From the line that contains "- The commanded" through the line that contains "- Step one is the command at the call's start", output every line of the listing below exactly and leave out all the rest.

*EXERCISE INPUT*.
▬▬▬

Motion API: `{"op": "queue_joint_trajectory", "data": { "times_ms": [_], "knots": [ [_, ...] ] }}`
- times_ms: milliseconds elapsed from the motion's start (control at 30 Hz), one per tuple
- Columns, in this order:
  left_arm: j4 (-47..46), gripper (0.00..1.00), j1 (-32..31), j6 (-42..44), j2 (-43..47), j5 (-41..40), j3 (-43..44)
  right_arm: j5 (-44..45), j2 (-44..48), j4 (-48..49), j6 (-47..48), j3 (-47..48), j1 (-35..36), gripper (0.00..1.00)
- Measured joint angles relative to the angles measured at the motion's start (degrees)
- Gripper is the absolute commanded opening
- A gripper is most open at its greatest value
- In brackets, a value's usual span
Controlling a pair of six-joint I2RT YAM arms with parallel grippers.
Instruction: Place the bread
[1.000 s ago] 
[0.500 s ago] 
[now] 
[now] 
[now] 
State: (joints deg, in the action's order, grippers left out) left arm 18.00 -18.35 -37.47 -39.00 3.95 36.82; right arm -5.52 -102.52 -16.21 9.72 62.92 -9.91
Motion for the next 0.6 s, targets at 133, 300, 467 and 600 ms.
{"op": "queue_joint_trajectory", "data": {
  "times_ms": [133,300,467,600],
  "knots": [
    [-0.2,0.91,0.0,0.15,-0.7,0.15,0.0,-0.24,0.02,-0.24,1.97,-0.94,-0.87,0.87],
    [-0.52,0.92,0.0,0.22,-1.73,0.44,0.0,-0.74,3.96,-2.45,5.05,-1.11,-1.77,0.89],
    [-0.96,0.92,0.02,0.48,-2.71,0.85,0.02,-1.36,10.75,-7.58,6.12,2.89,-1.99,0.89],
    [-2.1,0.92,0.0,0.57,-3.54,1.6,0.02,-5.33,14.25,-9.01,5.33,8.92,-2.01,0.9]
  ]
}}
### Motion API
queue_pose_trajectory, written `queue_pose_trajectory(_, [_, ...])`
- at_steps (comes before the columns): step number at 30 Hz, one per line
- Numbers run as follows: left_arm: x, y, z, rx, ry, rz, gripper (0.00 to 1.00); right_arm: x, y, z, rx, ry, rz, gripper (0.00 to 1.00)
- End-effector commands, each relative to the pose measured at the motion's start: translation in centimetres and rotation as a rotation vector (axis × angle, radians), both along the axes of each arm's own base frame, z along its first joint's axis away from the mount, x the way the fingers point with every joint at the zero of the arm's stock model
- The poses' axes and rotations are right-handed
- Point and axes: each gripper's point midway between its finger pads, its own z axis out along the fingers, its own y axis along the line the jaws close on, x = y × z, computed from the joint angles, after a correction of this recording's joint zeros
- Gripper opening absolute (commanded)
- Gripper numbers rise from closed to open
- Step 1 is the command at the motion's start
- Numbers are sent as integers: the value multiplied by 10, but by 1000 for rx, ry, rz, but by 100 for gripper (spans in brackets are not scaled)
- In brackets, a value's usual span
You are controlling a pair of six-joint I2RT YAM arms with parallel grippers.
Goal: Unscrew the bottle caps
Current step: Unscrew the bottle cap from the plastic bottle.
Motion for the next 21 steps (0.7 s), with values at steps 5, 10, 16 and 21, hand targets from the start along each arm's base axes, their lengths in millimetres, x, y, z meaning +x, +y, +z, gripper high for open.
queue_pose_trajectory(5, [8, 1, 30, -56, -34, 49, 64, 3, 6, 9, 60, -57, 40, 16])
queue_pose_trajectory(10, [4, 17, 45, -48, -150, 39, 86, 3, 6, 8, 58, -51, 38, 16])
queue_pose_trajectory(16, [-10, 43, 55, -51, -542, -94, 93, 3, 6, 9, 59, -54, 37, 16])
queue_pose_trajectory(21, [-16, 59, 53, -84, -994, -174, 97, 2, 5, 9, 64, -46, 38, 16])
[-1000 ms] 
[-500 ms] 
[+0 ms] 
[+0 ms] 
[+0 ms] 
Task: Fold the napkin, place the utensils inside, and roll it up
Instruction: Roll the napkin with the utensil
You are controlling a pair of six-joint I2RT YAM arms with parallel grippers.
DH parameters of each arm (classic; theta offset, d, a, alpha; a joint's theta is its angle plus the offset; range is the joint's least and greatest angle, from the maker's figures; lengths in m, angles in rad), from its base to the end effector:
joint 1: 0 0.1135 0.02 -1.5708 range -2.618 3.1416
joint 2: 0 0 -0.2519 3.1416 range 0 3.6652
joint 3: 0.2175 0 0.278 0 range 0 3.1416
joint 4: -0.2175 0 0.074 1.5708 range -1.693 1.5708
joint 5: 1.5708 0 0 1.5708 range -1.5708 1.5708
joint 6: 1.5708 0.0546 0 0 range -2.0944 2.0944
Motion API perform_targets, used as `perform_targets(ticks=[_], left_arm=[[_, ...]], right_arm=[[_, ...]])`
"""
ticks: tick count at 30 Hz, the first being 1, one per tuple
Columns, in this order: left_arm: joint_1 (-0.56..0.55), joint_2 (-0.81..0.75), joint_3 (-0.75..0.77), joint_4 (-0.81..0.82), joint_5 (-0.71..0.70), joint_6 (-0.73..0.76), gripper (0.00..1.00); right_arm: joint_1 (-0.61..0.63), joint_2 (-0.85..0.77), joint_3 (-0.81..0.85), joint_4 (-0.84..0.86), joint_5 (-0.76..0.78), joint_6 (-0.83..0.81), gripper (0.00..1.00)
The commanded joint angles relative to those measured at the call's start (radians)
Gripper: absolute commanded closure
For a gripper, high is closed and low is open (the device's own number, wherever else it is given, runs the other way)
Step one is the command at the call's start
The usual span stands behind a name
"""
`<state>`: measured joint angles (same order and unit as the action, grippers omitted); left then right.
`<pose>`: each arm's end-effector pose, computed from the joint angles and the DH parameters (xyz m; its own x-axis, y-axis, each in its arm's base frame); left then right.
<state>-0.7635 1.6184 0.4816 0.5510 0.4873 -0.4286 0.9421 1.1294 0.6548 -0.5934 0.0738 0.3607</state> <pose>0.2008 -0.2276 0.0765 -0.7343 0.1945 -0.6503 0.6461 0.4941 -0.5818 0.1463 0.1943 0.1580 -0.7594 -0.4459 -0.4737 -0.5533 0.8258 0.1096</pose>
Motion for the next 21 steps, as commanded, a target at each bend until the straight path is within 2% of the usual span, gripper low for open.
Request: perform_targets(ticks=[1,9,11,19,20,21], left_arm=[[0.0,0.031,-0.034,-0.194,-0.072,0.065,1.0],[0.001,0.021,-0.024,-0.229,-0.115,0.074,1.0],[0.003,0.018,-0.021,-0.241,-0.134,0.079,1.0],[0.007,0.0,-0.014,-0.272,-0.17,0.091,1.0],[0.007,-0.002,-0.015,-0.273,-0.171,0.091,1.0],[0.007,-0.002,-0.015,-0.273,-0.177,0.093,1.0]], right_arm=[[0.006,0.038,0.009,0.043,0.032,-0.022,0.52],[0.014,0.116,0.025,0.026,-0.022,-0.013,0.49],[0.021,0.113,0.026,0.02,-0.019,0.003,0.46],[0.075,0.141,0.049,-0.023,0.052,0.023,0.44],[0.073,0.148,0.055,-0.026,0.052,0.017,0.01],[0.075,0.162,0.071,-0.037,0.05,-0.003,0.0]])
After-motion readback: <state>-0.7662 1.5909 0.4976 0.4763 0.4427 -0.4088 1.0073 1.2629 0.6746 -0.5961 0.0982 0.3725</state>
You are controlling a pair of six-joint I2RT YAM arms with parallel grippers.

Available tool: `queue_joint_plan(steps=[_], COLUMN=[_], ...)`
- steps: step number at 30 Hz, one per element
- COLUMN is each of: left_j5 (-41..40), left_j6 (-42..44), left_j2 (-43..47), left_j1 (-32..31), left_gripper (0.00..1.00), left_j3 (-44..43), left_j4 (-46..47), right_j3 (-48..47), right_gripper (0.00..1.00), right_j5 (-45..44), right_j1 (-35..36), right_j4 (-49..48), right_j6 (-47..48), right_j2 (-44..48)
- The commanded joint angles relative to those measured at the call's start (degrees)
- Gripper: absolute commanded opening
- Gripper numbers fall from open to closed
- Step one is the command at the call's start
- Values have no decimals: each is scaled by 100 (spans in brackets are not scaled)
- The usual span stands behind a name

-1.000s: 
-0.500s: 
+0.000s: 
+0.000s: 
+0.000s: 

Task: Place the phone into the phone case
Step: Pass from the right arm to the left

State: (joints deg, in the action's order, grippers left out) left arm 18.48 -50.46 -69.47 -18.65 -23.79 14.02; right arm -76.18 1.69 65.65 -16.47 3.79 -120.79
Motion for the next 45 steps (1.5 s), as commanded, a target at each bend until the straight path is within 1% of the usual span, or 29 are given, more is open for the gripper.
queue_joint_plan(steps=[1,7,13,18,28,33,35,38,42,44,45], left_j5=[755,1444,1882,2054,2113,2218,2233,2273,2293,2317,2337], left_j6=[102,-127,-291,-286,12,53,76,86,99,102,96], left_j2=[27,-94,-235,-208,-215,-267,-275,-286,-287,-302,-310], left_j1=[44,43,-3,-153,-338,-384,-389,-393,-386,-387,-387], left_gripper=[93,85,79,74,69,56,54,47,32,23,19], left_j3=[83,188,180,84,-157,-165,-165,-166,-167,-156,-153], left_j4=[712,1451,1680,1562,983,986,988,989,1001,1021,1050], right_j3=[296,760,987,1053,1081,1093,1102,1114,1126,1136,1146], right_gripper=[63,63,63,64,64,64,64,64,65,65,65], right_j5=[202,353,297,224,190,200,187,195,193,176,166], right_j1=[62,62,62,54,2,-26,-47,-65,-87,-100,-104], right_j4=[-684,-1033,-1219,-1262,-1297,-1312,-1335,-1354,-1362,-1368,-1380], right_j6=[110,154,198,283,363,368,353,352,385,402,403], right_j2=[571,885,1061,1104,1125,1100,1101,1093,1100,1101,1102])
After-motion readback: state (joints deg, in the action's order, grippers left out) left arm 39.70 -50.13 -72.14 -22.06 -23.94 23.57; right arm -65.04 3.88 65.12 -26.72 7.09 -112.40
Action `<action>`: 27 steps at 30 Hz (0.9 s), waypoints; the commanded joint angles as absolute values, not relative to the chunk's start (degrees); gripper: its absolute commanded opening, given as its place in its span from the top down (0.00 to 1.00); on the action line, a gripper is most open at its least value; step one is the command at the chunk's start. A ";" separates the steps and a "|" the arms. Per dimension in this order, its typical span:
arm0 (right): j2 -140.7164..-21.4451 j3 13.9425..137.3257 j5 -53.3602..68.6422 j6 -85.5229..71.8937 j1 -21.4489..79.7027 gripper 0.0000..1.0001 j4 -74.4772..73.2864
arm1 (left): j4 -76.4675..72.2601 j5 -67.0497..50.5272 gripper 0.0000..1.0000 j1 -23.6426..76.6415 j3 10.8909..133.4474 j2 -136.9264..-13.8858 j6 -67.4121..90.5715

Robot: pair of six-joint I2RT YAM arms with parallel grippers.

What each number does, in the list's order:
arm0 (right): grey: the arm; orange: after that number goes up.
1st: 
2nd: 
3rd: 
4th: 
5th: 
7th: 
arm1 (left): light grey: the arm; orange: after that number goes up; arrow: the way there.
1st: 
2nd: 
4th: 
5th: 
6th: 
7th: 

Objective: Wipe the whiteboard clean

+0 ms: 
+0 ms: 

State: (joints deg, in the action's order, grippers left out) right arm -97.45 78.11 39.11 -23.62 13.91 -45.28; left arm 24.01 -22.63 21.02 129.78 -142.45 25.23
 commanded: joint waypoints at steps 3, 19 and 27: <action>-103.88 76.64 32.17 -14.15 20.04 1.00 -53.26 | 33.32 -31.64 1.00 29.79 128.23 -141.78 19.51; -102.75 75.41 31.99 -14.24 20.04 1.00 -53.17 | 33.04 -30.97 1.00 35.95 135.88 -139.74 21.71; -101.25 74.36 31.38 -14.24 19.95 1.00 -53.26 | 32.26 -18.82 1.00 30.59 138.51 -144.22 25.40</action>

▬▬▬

*TASK ANSWER*.
- The commanded joint angles relative to those measured at the call's start (degrees)
- Gripper: absolute commanded opening
- Gripper numbers fall from open to closed
- Step one is the command at the call's start

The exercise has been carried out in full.